Fernández draws on site-specific actions at the border between Tijuana and San Diego, a frequent site of intervention in the artist’s work. Wrapped in a silver mylar emergency blanket – originally developed by NASA in the 1960s – Fernández holds the blanket against a laundry line as its mirrored surface reflects the light and flutters in the wind. The blanket obscures the artist’s body, a doubled effect that suggests both the comfort of cover as well as a chilling erasure of self.

“We are honored to work with the City to highlight the work of this important artist,” Kate Eilertsen, di Rosa’s executive director, said in a news release. “Her work raises vital questions about links between border politics and our changing planet, questions especially relevant to Napa and Sonoma communities.”

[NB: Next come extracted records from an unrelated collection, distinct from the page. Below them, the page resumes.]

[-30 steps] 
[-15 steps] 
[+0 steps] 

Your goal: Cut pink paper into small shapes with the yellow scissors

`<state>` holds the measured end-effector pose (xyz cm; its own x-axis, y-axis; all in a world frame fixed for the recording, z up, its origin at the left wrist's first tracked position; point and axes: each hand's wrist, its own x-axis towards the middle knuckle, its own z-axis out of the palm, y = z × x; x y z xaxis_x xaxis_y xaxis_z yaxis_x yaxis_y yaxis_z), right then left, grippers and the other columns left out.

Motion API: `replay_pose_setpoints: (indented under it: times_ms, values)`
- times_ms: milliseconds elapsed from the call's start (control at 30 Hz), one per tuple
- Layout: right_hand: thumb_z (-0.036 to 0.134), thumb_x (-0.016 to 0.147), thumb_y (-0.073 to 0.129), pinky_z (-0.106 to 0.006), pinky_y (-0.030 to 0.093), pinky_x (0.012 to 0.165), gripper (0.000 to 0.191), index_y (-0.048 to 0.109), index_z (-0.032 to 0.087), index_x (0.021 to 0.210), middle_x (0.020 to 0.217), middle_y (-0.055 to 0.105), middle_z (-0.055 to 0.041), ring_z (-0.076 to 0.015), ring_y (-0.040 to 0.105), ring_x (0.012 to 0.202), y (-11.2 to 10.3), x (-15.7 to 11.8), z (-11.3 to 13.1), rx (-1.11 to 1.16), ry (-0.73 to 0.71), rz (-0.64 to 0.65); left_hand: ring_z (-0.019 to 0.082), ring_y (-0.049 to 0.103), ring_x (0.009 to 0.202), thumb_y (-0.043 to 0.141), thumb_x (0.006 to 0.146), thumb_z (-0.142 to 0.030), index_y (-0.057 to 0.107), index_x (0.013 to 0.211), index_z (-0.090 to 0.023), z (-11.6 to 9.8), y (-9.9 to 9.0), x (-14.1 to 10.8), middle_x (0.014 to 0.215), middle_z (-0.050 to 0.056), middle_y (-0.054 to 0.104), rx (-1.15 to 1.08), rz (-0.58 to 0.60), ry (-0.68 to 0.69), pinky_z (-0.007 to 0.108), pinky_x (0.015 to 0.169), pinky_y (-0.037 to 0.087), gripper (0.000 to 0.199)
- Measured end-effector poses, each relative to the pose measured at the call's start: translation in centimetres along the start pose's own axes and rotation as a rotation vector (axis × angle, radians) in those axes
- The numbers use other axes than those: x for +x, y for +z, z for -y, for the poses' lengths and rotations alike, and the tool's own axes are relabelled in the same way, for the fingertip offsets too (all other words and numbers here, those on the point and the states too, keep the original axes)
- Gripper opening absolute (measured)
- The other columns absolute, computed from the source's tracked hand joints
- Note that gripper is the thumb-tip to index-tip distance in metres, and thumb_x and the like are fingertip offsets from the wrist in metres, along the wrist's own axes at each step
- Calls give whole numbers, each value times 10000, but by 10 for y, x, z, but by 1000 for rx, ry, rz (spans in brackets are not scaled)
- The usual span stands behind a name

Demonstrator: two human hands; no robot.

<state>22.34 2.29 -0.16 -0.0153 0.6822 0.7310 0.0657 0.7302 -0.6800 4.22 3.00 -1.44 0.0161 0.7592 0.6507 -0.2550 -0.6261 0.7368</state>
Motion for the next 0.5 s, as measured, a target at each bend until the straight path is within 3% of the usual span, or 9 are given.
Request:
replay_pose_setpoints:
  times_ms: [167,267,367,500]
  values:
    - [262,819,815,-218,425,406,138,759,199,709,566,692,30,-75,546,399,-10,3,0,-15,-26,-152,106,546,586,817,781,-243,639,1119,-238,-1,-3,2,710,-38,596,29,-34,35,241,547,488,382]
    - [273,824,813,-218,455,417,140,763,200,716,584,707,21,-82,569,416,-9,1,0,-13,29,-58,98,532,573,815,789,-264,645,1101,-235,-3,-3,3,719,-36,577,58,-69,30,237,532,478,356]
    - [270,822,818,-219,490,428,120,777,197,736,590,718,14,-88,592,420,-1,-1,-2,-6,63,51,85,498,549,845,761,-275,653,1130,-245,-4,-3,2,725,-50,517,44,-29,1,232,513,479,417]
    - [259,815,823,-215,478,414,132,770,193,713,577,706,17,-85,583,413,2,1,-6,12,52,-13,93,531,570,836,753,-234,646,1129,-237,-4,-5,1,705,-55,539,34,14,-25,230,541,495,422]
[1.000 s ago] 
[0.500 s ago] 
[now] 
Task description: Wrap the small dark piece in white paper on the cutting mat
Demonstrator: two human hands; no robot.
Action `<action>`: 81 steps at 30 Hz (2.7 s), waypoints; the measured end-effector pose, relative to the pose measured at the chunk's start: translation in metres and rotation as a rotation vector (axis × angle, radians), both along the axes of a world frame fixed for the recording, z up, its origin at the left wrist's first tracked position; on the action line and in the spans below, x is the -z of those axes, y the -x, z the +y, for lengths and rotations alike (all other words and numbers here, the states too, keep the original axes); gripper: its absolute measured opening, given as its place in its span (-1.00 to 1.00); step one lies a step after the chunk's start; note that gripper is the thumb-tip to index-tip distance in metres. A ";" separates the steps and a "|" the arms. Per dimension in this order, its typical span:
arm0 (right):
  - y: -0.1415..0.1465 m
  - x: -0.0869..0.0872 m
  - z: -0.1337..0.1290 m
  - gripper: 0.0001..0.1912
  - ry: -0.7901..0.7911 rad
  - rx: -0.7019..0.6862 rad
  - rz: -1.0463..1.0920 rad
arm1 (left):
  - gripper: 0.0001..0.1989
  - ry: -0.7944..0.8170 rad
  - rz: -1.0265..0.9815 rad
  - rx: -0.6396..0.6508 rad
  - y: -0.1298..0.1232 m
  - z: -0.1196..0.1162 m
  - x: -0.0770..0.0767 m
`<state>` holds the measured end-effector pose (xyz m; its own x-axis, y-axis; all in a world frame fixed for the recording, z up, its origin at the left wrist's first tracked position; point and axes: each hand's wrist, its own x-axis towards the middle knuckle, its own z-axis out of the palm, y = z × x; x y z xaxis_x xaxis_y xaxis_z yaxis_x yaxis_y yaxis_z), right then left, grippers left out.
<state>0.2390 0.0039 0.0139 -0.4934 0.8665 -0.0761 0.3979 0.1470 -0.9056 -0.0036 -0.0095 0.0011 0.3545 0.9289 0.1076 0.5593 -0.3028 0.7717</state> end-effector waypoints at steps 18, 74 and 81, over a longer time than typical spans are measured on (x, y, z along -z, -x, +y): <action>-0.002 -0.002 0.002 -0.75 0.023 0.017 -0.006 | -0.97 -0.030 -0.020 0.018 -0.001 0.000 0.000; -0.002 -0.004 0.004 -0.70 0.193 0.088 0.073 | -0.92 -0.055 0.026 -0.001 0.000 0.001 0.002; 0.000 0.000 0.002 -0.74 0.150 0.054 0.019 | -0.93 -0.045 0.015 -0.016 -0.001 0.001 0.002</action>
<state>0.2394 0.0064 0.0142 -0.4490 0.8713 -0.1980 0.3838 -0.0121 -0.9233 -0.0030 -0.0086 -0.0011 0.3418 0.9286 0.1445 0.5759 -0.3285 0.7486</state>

The exhibition coincides with the unveiling of Circulation, Fernández’s major new public art commission for the City of Napa.

"Circulation represents the interconnection we need to provide life and sustain the ability to grow,” Fernández said in a news release. “the pulse of our community that intersect the lives of people who harvest the land as much as the people who enjoy the fruits. The sculpture’s lines evoke the rows of vines which host grapes from all over the world, side by side. Similarly, many hands from all walks of life, and different parts of the world, work side by side braiding this connection. Napa exists and thrives because work visas allow migrants access to come from afar and work the land. An invisible constellation has made this circulatory system possible.”

An opening reception for the public will be held on Saturday, Oct. 7 from 5:30 to 7 p.m. Tickets $10 per person and free for di Rosa members, available at dirosaart.org.